This section then outlines the three econometric models that will be used to analyse the effects of trade union participation on wages in South Africa between 2008 and 2015. These techniques are pooled OLS regression, the selection model and Oaxaca-Blinder decomposition. These methods are ideal for this minor dissertation, because they combine the individual variable factors, the industry-specific factors and location-related factors in analysing wage differentials.

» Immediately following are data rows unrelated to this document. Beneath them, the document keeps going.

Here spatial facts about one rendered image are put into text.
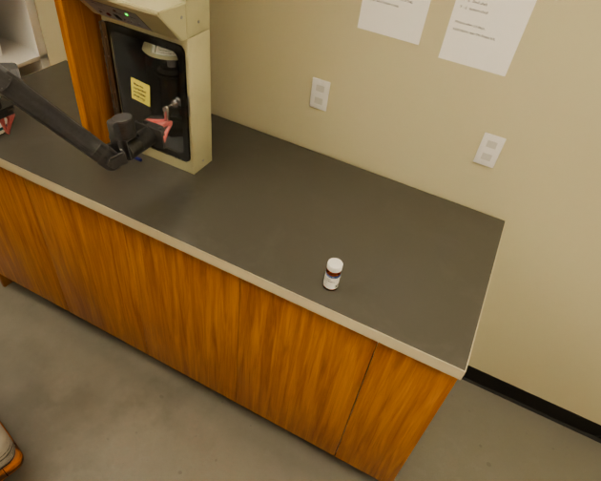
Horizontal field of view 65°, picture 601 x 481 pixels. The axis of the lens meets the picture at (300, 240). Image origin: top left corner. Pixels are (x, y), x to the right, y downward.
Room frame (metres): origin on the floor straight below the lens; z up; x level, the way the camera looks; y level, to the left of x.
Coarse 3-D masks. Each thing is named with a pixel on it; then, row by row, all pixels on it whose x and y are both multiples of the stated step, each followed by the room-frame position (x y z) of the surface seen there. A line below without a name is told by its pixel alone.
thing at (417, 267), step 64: (64, 64) 2.03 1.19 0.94; (64, 192) 1.17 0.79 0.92; (128, 192) 1.20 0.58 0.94; (192, 192) 1.25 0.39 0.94; (256, 192) 1.30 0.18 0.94; (320, 192) 1.36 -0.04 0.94; (384, 192) 1.42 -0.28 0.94; (256, 256) 1.00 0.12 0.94; (320, 256) 1.04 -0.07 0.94; (384, 256) 1.08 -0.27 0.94; (448, 256) 1.13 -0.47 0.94; (384, 320) 0.83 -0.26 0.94; (448, 320) 0.86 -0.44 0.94
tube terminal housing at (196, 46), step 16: (192, 0) 1.38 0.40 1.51; (208, 0) 1.45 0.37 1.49; (192, 16) 1.37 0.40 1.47; (208, 16) 1.45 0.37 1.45; (144, 32) 1.40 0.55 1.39; (192, 32) 1.37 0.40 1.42; (208, 32) 1.44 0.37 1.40; (192, 48) 1.37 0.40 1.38; (208, 48) 1.44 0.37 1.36; (192, 64) 1.36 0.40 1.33; (208, 64) 1.44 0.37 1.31; (192, 80) 1.36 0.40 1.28; (208, 80) 1.44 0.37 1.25; (192, 96) 1.36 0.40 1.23; (208, 96) 1.44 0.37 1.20; (192, 112) 1.35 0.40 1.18; (208, 112) 1.44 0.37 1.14; (192, 128) 1.35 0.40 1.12; (208, 128) 1.43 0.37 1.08; (192, 144) 1.35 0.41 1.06; (208, 144) 1.43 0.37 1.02; (160, 160) 1.40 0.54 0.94; (176, 160) 1.37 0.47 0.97; (192, 160) 1.35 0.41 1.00; (208, 160) 1.43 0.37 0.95
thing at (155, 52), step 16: (112, 32) 1.43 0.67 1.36; (128, 32) 1.41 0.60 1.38; (112, 48) 1.44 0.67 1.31; (128, 48) 1.41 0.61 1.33; (144, 48) 1.39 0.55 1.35; (160, 48) 1.37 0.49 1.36; (176, 48) 1.35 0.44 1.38; (112, 64) 1.44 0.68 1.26; (128, 64) 1.42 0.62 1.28; (144, 64) 1.39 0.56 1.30; (160, 64) 1.37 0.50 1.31; (176, 64) 1.35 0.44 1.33; (128, 80) 1.42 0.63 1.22; (144, 80) 1.40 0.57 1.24; (160, 80) 1.37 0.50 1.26; (176, 80) 1.35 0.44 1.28; (128, 96) 1.42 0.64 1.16; (160, 96) 1.37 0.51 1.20; (176, 96) 1.35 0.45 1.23; (128, 112) 1.43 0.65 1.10; (144, 112) 1.40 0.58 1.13; (160, 112) 1.38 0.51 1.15; (176, 112) 1.35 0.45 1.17; (176, 128) 1.35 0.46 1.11; (176, 144) 1.36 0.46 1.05
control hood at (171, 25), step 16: (80, 0) 1.39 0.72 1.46; (96, 0) 1.33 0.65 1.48; (112, 0) 1.29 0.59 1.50; (128, 0) 1.29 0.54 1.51; (144, 0) 1.31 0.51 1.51; (160, 0) 1.33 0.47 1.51; (176, 0) 1.35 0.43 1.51; (144, 16) 1.28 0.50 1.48; (160, 16) 1.25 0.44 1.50; (176, 16) 1.31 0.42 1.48; (160, 32) 1.34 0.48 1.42; (176, 32) 1.31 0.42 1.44
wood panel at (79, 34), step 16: (64, 0) 1.40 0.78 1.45; (64, 16) 1.39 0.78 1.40; (80, 16) 1.45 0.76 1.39; (96, 16) 1.51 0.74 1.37; (64, 32) 1.40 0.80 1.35; (80, 32) 1.44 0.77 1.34; (96, 32) 1.50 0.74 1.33; (80, 48) 1.43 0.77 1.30; (96, 48) 1.49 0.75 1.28; (80, 64) 1.41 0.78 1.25; (96, 64) 1.48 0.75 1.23; (80, 80) 1.40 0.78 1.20; (96, 80) 1.46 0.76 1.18; (80, 96) 1.40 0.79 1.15; (96, 96) 1.45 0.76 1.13; (80, 112) 1.40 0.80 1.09; (96, 112) 1.44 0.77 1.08; (112, 112) 1.50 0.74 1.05; (96, 128) 1.43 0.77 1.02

The first estimation model to be used is pooled OLS with a union dummy variable that captures the effect union participation has on wages. One drawback of the pooled OLS method is that it does not allow the estimation of differences in unobservable workers characteristics amongst union and non-union members (Addison & Hirsch, 1986). This implies that, if the unobservable variables influencing earnings are correlated with the decision of joining a trade union, then the estimates obtained using pooled OLS regression will be biased(Armstrong & Steenkamp, 2008).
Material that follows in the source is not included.